What you need to do
Within the records below is a range that opens at the line with "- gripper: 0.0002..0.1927" and closes at the line with "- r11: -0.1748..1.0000". Return that range word for word, both ends included, and only that range.

______

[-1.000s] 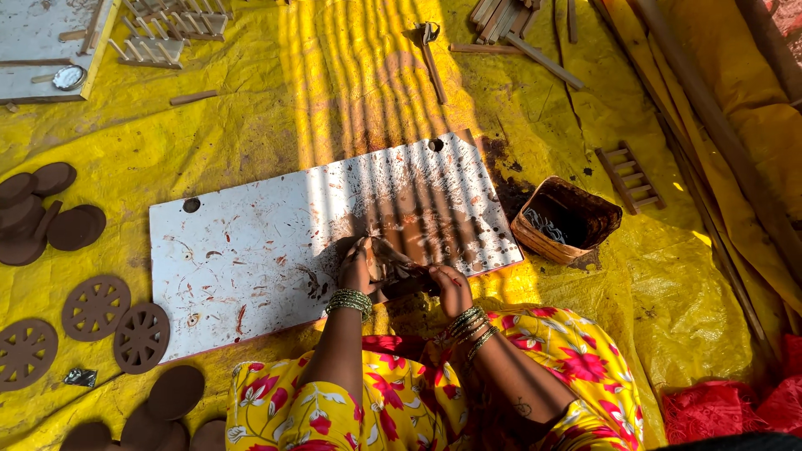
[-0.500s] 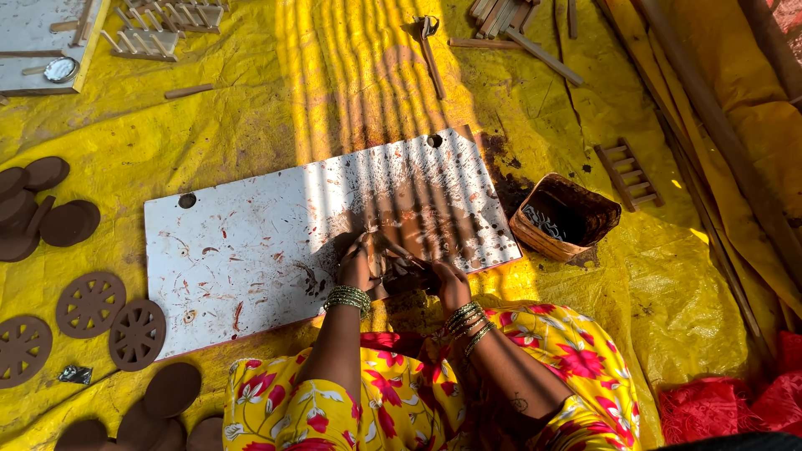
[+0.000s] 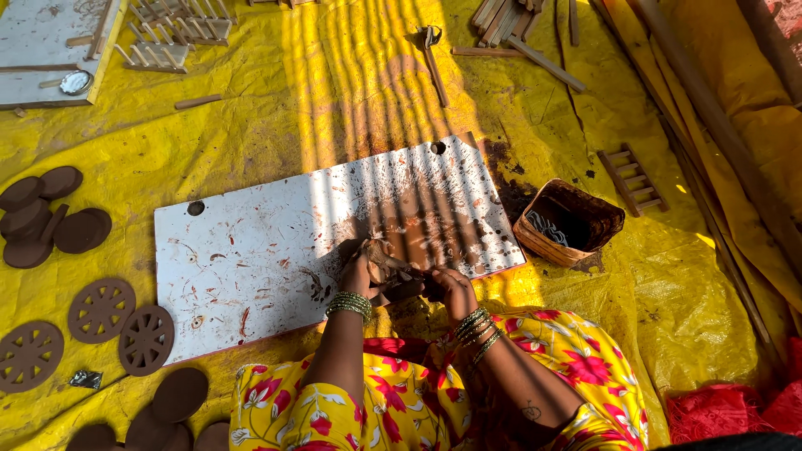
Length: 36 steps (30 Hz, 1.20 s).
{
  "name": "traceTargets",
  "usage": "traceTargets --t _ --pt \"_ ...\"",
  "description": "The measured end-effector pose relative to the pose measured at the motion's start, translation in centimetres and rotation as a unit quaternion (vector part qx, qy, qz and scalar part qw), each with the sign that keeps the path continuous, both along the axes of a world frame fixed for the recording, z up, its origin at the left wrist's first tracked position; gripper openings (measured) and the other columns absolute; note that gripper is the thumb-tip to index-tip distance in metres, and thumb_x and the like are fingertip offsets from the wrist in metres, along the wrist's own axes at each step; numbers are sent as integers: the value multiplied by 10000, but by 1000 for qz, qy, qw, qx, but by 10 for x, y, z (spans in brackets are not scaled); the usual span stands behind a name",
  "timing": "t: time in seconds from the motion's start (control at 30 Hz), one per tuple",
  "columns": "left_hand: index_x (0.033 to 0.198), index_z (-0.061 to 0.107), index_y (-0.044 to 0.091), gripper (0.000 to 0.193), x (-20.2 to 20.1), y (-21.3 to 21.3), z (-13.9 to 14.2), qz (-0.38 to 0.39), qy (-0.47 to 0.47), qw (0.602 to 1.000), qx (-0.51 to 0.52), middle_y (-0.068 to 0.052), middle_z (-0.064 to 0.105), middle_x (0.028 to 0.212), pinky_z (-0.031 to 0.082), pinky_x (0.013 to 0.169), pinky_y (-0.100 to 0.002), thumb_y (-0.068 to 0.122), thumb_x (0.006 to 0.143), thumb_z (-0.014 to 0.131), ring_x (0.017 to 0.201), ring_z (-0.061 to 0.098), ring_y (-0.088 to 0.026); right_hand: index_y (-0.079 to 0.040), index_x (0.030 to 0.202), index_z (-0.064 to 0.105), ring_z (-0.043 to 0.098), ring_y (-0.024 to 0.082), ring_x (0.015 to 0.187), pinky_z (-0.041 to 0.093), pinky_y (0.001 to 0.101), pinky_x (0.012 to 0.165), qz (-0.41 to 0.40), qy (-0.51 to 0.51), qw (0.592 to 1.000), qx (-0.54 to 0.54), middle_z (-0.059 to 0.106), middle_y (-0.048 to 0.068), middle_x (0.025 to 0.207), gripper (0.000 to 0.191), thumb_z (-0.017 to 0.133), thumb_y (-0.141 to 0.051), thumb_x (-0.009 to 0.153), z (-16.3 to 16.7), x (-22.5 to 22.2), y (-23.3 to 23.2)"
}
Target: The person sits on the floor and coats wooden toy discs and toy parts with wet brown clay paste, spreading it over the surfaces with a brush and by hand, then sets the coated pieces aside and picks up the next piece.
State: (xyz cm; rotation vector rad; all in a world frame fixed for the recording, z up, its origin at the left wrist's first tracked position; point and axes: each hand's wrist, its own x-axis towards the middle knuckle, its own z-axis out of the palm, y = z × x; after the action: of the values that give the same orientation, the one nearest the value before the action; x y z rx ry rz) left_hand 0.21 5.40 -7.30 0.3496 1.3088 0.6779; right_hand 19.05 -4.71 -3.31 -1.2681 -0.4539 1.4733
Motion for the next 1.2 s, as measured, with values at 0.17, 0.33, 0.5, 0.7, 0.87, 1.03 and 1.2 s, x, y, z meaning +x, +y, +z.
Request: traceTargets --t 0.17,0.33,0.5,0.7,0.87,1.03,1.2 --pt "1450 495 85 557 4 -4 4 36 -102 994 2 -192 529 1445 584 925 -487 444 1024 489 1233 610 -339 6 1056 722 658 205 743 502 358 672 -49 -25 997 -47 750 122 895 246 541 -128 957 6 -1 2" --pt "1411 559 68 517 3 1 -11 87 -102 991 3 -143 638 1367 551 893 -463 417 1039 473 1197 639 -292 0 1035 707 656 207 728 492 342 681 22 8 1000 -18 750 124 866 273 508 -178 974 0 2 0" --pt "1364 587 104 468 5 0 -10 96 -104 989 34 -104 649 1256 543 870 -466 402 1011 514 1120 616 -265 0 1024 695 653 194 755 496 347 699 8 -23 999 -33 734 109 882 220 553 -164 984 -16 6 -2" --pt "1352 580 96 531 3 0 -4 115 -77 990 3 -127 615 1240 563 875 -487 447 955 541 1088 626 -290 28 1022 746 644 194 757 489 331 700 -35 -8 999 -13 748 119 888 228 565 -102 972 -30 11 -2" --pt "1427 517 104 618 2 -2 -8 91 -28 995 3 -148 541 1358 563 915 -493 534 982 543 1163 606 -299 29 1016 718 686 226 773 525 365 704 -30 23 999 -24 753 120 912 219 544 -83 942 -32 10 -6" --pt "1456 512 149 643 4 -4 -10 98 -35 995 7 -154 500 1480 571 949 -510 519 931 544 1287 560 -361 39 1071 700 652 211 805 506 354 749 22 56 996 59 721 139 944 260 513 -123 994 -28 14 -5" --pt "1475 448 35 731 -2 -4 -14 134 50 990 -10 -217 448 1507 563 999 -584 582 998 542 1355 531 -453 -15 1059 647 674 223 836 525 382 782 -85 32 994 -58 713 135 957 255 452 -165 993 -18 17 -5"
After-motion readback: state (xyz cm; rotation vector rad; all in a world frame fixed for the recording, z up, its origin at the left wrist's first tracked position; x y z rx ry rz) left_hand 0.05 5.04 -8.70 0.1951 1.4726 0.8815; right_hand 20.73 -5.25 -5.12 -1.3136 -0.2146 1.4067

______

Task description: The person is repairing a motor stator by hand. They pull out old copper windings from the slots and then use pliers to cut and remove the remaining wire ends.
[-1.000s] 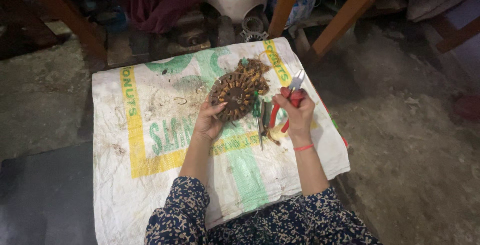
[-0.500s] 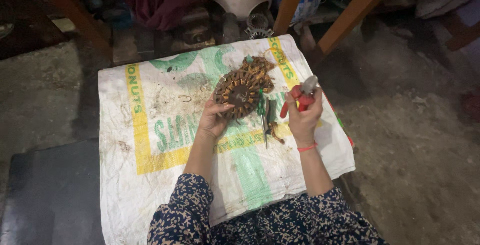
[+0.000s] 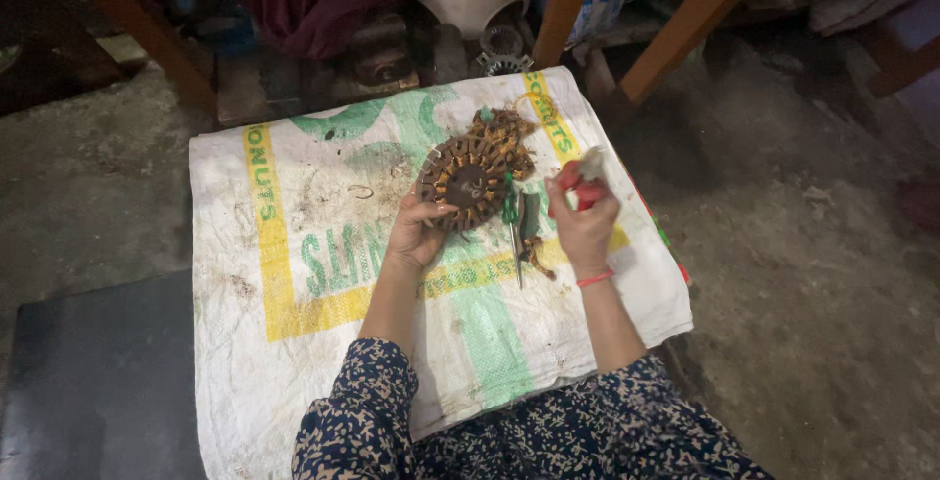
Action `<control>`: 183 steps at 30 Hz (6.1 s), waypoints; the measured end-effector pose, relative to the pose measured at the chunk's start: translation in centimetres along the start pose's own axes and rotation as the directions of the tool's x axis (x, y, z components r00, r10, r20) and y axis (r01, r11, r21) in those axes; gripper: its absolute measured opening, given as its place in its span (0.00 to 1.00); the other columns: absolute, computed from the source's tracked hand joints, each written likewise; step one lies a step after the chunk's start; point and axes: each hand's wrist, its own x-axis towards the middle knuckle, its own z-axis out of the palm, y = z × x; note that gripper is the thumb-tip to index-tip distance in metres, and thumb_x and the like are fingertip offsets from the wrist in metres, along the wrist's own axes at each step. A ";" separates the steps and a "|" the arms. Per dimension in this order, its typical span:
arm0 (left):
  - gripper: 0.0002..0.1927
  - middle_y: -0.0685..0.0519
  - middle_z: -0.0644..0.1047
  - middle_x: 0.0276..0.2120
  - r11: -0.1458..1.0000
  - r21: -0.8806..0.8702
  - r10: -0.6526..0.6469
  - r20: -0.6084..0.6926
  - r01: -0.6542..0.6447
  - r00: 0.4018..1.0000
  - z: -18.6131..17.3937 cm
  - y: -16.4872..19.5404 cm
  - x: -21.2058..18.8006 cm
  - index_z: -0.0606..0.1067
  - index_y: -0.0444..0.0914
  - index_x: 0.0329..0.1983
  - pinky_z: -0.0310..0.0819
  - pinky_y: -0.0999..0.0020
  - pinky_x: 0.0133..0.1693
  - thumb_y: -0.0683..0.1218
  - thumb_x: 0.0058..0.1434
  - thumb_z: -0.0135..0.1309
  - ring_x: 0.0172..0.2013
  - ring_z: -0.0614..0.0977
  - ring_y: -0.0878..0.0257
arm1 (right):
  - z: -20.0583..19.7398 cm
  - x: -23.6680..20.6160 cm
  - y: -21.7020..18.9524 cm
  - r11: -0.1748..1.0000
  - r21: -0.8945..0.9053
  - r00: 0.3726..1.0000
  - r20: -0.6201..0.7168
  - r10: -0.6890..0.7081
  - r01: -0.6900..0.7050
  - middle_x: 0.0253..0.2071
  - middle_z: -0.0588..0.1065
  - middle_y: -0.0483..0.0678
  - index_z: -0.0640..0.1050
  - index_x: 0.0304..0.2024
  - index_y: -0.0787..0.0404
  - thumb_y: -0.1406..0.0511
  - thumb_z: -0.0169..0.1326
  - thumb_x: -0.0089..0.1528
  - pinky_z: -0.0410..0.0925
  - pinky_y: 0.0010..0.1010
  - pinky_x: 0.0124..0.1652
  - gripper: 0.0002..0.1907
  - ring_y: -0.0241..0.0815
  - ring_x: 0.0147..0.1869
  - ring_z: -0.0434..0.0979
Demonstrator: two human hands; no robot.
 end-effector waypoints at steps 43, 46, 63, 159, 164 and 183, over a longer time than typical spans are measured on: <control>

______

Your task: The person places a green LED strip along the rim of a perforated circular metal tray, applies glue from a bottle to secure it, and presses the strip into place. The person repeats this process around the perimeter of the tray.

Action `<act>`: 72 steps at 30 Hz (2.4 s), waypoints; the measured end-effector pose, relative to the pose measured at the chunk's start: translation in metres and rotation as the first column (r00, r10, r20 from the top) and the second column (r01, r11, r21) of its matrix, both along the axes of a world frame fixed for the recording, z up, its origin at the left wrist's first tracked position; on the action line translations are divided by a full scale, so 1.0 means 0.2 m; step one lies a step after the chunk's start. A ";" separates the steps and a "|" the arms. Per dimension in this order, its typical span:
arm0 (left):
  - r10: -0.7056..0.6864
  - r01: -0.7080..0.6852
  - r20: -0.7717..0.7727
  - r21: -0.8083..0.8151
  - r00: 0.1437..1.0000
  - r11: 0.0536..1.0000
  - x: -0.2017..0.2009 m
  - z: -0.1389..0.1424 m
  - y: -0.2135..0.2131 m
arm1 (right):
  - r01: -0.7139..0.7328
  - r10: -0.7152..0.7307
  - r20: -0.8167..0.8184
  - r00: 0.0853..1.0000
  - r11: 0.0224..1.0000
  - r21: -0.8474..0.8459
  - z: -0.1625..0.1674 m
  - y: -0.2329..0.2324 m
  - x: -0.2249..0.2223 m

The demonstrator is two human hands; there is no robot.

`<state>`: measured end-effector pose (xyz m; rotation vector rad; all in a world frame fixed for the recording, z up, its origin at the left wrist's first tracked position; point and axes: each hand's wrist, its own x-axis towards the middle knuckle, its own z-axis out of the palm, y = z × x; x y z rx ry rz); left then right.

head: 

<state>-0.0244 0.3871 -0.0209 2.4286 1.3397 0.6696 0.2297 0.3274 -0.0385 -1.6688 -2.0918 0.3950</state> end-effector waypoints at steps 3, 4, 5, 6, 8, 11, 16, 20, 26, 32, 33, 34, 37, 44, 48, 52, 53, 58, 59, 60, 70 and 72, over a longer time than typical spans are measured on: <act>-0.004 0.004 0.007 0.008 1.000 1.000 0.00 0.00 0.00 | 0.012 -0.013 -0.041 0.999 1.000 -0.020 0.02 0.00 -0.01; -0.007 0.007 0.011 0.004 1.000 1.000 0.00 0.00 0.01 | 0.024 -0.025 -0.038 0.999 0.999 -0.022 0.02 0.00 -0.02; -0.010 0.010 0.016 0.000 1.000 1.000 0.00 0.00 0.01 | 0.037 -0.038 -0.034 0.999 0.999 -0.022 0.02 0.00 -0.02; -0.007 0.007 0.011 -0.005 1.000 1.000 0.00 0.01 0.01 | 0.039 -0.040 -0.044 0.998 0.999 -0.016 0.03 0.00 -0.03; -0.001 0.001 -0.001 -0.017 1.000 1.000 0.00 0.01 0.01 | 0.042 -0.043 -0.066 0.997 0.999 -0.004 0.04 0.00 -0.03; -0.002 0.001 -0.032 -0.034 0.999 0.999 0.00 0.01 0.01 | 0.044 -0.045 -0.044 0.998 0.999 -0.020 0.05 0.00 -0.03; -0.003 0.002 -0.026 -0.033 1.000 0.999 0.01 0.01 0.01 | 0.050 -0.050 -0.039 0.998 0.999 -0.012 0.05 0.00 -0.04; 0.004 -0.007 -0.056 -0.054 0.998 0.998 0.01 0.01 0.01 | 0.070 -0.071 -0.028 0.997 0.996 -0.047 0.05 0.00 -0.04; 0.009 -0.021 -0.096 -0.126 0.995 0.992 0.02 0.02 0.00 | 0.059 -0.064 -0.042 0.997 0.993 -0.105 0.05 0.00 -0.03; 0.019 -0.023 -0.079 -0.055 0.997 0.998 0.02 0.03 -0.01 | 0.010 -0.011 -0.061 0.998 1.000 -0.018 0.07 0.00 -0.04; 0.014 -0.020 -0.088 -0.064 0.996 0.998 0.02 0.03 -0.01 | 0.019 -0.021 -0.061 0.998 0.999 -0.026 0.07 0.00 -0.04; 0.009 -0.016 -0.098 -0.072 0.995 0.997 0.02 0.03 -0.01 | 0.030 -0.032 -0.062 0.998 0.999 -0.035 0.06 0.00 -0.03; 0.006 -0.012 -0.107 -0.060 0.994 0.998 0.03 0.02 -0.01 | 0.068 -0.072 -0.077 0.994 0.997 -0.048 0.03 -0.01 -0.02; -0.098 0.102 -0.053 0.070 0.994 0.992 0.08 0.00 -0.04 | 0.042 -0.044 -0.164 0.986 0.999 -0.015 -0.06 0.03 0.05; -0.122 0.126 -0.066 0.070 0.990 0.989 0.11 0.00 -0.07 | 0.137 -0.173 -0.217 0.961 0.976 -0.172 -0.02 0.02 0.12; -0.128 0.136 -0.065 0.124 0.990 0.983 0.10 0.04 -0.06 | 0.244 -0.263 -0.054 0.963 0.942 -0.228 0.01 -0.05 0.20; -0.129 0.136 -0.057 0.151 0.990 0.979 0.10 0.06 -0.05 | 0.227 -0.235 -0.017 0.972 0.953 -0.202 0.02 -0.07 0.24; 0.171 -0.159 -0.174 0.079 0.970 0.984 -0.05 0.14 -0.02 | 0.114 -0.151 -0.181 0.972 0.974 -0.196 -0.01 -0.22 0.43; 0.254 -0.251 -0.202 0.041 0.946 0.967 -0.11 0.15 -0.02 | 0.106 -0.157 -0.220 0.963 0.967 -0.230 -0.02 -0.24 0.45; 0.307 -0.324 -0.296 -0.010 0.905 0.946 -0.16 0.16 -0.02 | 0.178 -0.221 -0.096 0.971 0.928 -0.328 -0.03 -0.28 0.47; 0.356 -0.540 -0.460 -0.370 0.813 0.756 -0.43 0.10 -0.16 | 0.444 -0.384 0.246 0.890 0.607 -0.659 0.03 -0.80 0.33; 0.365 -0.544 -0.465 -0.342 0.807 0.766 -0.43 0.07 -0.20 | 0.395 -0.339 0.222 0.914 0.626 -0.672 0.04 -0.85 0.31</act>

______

Solved problem
  - gripper: 0.0002..0.1927
  - middle_y: -0.0685..0.0519
  - middle_z: -0.0644..0.1047
  - middle_x: 0.0276..0.2120
  - r11: -0.1458..1.0000
  - r21: -0.8806..0.8702
  - r10: -0.6526..0.6469
  - r20: -0.6084..0.6926
  - r01: -0.6542..0.6447
  - r00: 0.4018..1.0000
  - z: -18.6131..17.3937 cm
  - y: -16.4872..19.5404 cm
  - x: -21.2058..18.8006 cm
  - index_z: -0.0606..0.1067
  - index_y: -0.0444..0.0914
  - index_x: 0.0329..0.1983
  - pinky_z: -0.0310..0.0819
  - pinky_y: -0.0999..0.0020
  - pinky_x: 0.0133..0.1693
  - thumb_y: -0.0683..0.1218
  - thumb_x: 0.0058..0.1434
  - thumb_z: -0.0135..0.1309
  - ring_x: 0.0172..0.2013
  - ring_z: -0.0614..0.0977
  - ring_y: -0.0878..0.0257
arm1 (right):
  - z: -20.0583..19.7398 cm
  - x: -23.6680..20.6160 cm
  - y: -21.7020..18.9524 cm
  - r11: -0.1748..1.0000

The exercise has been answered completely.